Petite production distribuée par Fox Searlight, imaginée et dirigée par une équipe de (quasi) débutants, Another Earth avait tout sur le papier du sous-Tarkovski gonflant, d'une SF intellectualisée à l'extrême. Pourtant, tout ici est question de délicatesse.
Avec Melancholia, Lars Von Triers abordait la découverte de l'autre monde, de la fatalité scientifique (en gros la fin du monde), comme une fatalité destructrice et terriblement... mélancolique. Jeune réalisateur inconnu, Mike Cahill l'aborde lui comme la promesse d'un ailleurs, d'une reconstruction possible.
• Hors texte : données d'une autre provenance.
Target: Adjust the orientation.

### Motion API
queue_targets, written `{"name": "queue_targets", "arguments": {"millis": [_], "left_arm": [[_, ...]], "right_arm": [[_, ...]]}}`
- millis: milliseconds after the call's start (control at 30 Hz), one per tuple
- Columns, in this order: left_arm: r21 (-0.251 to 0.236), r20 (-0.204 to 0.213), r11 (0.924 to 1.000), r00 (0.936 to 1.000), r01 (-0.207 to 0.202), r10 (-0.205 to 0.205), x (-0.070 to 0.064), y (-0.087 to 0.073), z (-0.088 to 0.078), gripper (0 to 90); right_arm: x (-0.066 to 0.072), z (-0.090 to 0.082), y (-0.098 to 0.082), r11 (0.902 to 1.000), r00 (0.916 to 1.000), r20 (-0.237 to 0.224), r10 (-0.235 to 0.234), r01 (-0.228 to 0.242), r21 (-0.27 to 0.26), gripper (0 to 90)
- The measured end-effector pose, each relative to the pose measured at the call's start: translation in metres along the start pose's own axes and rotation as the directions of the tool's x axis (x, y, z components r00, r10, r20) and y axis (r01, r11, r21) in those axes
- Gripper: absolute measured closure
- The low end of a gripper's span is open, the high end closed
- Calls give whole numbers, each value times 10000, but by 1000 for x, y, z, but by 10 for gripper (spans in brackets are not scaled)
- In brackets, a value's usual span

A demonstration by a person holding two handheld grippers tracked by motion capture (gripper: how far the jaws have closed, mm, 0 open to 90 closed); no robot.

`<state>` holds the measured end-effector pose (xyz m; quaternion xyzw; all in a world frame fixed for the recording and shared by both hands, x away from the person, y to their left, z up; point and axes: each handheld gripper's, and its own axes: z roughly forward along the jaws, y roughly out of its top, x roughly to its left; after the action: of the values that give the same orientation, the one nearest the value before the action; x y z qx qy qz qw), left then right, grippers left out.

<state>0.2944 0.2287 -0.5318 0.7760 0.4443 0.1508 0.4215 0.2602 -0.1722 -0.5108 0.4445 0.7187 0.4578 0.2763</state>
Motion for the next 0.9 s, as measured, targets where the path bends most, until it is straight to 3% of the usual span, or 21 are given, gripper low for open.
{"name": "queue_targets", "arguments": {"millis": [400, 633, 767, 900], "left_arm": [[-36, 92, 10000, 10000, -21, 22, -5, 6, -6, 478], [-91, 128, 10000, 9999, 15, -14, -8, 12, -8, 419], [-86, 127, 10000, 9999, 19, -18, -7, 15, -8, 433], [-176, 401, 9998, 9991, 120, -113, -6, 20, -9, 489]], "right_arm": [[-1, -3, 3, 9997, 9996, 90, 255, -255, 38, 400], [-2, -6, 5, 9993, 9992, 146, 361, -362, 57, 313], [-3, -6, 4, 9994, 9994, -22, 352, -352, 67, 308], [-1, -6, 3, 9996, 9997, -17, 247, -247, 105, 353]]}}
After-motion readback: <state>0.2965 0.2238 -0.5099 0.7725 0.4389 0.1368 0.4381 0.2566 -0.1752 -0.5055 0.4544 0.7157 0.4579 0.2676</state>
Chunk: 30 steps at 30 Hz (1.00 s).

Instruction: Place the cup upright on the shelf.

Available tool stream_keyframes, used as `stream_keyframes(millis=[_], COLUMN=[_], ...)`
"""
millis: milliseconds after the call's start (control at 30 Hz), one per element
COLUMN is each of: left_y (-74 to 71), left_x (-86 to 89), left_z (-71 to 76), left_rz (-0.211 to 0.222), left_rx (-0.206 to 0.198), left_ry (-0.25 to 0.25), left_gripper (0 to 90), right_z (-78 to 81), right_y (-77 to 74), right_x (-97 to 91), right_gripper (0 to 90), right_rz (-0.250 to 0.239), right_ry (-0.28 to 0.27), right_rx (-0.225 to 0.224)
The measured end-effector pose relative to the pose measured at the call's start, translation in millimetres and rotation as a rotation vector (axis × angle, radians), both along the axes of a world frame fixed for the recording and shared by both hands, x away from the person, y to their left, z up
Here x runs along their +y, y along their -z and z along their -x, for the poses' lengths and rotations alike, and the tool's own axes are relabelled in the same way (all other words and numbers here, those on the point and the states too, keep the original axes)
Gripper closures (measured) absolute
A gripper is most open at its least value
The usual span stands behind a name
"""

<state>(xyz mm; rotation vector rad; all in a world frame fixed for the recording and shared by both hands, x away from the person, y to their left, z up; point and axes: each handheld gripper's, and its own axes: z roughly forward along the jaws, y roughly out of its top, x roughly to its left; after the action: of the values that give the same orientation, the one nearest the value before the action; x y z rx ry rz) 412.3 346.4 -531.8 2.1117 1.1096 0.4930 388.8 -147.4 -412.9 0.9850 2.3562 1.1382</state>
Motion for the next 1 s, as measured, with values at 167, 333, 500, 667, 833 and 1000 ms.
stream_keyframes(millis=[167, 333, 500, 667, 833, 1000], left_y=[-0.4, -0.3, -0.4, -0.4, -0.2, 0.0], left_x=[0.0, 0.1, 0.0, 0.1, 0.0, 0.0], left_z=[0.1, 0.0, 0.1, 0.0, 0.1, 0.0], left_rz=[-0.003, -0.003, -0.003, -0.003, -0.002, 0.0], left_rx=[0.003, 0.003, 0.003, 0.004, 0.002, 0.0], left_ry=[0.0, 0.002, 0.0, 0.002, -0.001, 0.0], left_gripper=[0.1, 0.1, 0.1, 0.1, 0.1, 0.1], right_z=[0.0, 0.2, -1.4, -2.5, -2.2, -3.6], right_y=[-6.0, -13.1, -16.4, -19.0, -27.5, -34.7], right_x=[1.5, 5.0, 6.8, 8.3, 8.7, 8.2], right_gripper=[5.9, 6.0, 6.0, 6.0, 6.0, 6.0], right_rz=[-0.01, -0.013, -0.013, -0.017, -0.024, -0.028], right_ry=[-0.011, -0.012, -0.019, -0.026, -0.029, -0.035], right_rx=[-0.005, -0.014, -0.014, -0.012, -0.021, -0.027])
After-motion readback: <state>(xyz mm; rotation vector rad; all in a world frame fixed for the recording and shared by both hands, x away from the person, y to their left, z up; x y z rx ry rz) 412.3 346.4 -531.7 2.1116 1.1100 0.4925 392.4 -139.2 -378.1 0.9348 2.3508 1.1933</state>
Un double de la terre apparaît dans le ciel, et l'humanité se met à rêver de sa rencontre avec son autre « moi », avec le possible effacement des actes manqués, avec un autre destin. Œuvre foncièrement poétique, où les seules traces de science-fiction sont reléguées dans un arrière-plan télévisé et un contexte philosophique tout juste caressé, Another Earth préfère une poésie planante, une contemplation éthérée dont la plus belle image reste cette Terre-2 (les fans de DC Comics apprécieront), qui prend de plus en plus de place dans le ciel bleu et écrase de sa beauté l'horizon et la Lune. Venu du documentaire, Mike Cahill (le très beau Boxers and Ballerinas) se retrouve piégé régulièrement dans ses automatismes un poil arty (école Sundance), avec de très gros plans qui appuient le désespoir, un montage trop signifiant ou des zooms trop rapides.
Mais il faut lui reconnaître un talent extraordinaire pour composer des images d'un équilibre parfait, mettre en place des cadres sensibles et élégants, que vient souligner une photographie lumineuse et chaude qui rappelle avec modernité le travail de Vermeer. Avec modernité car, tourné avec une caméra numérique de moyen calibre, le film explore constamment les potentialités du format, jouant avec les variations de vitesse, les baisses de définition ou l'impact de la lumière sur la poussière pour ajouter à la beauté de l'entreprise. Souvent bien vu, parfois enthousiasmant (en particulier lorsque les musiques du groupe Fall On Your Sword viennent s'emparer du tempo), Another Earth est une découverte étonnante qui pratique un cinéma sans doute très intellectualisé, mais où nait admirablement un drame intimiste entre deux être brisés par un même drame, qui vont, sans le savoir, se porter, se soigner, se permettre de reprendre leurs chemin. Et cette réussite est aussi à mettre clairement au crédit d'un très juste William Mapother (Lost), et surtout de la fragilité naturelle de l'inconnue Brit Marling (coscénariste du film) dont l'interprétation d'une rare délicatesse, ainsi que son attitude brisée, frappent irrémédiablement le spectateur. Une autre jolie découverte.